In the example of FIG. 3, the fact “client (10.0.1.2)←” is an example of a predetermined format of inference rule. The fact “listen (10.0.1.2,8080)←” is an example of a preset inference rule. Further, “client (10.0.1.2)” and “proxy (10.0.1.2)” are examples of predicates derived on the basis of the first inference rule (derivation rule). However, these predicates may be excluded from a final output answer set on the basis of the second inference rule (constraint rule).

(Example of Inference Rule)

In addition to those illustrated in FIG. 3 and the like, the detection device 10 can use the inference rules as illustrated in the following (1) to (5). (1) to (5) are examples of derivation rules for deriving whether or not a node is a proxy.

    • (1) proxy (X)←tcp_dest (X, 8080), not¬proxy (X)
    • (2) proxy (X)←tcp_dest (X, 8000), not¬proxy (X)
    • (3) proxy (X)←has_xff_header (X)
    • (4) proxy (YA)←http_req (XA, XP, YA, YP, URL), http_req (YA, YP′, ZA, ZP, URL)
    • (5)¬proxy (X)←in_global (X)

Because “not” means that it is not true (it cannot be confirmed that it is true), for example, (1) means that “it cannot be confirmed that a destination of TCP communication is port 8080 of X and X is not a proxy”, X is a proxy.”

Respective arguments of http_req correspond to a transmission source address, a transmission source port, a destination address, a destination port, and a URL of an HTTP request from the left.

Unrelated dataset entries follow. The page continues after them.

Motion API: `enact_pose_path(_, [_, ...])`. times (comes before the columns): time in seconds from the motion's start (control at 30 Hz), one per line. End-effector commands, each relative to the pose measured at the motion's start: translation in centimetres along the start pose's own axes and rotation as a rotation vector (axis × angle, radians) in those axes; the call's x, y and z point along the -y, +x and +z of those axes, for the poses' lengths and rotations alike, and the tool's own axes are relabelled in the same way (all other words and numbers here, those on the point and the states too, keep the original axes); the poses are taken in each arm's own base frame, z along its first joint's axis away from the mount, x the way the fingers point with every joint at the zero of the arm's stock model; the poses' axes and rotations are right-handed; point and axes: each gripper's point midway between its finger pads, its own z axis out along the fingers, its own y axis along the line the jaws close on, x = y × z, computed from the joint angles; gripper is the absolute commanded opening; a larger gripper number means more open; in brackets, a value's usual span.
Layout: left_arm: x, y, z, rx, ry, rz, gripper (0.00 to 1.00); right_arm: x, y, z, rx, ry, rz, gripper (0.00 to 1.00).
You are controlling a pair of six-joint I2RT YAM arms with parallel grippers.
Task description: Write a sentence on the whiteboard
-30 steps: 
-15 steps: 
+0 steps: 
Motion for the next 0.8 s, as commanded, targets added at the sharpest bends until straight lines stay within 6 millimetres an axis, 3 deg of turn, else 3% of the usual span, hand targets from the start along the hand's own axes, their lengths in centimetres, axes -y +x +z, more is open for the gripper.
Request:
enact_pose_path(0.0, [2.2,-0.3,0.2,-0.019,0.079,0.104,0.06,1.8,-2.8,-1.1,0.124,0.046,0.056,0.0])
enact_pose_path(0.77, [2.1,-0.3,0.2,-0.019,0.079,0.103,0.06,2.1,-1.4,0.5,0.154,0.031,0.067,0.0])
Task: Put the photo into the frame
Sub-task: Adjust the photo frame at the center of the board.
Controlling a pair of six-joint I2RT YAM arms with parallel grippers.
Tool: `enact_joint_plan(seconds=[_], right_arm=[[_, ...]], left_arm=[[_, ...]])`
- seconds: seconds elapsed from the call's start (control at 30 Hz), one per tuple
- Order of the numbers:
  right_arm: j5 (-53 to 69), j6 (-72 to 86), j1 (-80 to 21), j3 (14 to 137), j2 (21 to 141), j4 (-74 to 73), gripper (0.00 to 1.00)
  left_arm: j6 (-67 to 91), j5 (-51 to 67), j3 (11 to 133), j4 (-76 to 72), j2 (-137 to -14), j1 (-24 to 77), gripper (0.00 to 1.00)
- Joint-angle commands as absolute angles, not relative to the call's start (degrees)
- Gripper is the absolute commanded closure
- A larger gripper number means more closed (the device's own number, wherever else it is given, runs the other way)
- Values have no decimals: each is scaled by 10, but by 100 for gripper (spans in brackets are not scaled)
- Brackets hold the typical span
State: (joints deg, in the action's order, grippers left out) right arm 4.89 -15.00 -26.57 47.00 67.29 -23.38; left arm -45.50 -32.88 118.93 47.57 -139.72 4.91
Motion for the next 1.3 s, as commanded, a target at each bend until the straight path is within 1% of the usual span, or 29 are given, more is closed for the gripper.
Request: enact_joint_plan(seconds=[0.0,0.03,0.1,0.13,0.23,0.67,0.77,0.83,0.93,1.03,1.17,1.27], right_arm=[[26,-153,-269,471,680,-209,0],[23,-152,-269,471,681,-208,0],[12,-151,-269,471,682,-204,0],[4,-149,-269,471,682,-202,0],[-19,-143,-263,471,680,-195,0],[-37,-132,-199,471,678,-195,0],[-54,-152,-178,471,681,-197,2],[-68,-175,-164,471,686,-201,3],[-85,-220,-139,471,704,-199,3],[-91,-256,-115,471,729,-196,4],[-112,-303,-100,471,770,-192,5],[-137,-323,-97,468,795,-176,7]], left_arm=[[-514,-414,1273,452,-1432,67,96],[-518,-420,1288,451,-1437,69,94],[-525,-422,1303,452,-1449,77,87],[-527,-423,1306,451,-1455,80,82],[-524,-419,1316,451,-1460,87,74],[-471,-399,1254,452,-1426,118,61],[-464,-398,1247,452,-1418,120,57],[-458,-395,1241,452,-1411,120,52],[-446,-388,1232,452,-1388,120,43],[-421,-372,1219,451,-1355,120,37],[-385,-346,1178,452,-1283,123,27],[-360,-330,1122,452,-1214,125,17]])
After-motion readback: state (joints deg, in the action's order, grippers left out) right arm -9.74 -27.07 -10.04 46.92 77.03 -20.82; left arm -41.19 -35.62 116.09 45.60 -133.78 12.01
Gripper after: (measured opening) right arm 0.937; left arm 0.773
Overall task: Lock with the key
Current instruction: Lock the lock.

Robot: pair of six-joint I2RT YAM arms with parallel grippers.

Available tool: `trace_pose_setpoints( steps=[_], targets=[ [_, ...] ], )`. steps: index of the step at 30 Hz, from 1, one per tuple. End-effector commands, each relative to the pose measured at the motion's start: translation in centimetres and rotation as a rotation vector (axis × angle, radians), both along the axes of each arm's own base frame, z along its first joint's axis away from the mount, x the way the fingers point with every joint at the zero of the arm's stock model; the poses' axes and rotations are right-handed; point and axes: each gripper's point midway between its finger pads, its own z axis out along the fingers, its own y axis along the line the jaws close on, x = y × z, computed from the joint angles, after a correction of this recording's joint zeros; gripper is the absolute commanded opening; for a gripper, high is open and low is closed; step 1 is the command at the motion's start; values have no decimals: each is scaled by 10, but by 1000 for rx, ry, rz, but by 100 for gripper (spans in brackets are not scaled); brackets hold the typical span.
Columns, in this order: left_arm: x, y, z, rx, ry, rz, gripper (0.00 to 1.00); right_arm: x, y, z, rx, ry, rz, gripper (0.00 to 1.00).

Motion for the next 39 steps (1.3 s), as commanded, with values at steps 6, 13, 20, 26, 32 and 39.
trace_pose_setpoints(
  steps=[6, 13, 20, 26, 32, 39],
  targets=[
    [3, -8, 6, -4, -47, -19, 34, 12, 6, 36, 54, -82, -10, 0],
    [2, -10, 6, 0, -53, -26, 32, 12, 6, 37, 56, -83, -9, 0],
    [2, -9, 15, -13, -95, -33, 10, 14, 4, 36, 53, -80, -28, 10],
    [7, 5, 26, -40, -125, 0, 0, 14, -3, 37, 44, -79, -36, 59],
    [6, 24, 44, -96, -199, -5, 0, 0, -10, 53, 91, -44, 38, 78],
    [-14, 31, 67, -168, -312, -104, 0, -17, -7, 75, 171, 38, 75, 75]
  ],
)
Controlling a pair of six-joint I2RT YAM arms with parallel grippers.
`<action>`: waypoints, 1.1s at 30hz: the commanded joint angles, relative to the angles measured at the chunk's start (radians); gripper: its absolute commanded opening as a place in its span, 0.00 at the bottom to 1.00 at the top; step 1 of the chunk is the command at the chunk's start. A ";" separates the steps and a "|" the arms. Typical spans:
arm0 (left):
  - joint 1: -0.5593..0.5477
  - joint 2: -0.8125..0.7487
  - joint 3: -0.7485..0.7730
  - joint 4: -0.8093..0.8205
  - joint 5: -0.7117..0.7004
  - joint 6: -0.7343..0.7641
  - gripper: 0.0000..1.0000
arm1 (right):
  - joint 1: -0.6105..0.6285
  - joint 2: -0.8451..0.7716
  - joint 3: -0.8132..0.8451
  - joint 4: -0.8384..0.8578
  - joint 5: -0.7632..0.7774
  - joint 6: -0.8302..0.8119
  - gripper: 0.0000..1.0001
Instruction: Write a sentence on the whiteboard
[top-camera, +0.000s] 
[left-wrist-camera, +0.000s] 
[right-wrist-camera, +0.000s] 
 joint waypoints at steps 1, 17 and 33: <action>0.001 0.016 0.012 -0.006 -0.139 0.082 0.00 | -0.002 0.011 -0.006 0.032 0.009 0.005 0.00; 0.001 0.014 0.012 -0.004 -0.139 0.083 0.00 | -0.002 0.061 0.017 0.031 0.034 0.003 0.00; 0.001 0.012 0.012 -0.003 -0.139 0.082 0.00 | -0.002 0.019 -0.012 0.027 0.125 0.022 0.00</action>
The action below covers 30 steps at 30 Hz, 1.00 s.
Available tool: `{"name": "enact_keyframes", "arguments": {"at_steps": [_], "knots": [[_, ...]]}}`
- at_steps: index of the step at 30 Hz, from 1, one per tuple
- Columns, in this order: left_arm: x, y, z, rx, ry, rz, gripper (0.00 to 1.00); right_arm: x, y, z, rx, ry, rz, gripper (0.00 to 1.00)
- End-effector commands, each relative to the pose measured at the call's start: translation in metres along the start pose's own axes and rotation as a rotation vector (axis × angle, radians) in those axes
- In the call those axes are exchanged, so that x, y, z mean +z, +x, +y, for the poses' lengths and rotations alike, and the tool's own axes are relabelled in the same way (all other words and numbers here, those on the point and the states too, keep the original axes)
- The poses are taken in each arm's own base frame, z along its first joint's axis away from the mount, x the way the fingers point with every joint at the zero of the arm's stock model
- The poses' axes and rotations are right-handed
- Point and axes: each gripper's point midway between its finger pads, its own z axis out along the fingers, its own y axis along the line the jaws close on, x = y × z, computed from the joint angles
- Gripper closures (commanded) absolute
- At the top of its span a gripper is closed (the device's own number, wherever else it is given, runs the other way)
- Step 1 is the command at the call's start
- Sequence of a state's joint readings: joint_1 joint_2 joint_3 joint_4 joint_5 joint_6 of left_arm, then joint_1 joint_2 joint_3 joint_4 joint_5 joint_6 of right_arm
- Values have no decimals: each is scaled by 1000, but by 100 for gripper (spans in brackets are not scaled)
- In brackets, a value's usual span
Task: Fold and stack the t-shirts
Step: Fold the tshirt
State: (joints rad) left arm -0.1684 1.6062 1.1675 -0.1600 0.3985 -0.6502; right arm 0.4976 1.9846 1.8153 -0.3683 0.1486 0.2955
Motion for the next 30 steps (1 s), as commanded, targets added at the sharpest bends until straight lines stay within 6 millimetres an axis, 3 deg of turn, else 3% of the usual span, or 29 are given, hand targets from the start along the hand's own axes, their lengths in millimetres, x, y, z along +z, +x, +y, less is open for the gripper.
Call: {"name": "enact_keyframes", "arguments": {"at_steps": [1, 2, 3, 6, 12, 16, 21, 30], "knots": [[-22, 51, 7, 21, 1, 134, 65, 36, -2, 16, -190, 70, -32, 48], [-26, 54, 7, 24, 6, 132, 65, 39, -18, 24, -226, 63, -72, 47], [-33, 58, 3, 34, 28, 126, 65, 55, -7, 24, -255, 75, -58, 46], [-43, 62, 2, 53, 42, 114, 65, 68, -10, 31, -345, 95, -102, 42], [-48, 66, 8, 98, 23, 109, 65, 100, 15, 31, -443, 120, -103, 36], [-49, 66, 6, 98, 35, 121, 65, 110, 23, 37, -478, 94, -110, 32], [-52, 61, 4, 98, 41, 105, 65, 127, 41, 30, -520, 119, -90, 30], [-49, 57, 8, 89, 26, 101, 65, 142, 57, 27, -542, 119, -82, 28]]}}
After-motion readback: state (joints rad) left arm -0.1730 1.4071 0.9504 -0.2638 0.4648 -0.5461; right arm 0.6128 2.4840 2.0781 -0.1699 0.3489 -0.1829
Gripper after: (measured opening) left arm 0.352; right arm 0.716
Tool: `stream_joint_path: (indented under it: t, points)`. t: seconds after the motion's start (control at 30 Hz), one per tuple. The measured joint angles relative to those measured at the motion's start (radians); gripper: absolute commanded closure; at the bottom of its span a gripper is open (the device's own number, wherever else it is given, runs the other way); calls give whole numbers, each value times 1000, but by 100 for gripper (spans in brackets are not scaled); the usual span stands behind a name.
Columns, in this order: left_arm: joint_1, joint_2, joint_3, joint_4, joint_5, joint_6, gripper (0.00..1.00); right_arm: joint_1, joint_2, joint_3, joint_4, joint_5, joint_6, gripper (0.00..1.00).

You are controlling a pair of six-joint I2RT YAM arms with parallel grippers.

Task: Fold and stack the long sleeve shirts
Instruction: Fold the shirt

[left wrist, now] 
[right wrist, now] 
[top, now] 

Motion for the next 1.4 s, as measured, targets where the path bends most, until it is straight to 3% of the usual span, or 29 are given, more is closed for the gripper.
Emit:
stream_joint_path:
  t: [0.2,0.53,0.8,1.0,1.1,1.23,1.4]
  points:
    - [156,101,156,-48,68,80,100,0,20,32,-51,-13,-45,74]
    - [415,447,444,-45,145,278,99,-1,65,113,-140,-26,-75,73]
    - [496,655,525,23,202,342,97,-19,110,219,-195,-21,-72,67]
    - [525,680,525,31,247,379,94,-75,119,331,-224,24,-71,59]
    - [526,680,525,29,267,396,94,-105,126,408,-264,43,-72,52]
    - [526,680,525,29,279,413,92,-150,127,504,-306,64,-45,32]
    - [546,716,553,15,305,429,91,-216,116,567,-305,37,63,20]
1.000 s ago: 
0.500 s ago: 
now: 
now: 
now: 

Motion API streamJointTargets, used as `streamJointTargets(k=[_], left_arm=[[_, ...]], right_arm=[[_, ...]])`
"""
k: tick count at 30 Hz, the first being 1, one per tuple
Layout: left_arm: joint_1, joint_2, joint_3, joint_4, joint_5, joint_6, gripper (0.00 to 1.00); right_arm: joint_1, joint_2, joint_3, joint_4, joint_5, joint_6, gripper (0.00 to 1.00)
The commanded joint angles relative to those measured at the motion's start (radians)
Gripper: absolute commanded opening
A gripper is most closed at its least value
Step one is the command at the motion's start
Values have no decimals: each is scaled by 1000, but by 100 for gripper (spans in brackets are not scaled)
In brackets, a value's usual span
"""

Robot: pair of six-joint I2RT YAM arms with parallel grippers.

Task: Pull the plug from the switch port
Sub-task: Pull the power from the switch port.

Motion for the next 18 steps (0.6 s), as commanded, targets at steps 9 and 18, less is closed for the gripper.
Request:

That is, (4) means, “when a transmission source address of a first HTTP request and a destination address YA of a second HTTP request match and URLs of both match, YA is likely to be a proxy.” However, regarding (4), other conditions may be required for arguments other than YA, such as XA and XP.

has_xff_header (X) means that the X-Forwarded-For header is added to the HTTP request transmitted by X. Further, in_global (X) means that node X exists on a global area network.

Processing of First Embodiment

FIG. 5 is a flowchart illustrating a flow of processing of the detection device according to the first embodiment. First, the detection device 10 receives an input of a plurality of pieces of NW information (step S101). Then, the detection device 10 converts each piece of NW information to a predicate (step S102).

For example, the plurality of pieces of NW information may be NW configuration information and a security log, or may be a plurality of security logs having different output dates and times.

Here, the detection device 10 executes inference based on the predicates (step S103). For example, the detection device 10 derives a predicate from the fact on the basis of a derivation rule, and obtains a combination of predicates as the candidate for the answer set. Further, for example, the detection device 10 excludes the candidates for the answer set including a combination of contradictory predicates on the basis of the constraint rule.

the detection device 10 outputs the answer set obtained through inference (step S104). For example, the analyst can detect the change in NW configuration by referring to the output answer set. For example, when no answer set is output, the analyst detects that the NW configuration has changed.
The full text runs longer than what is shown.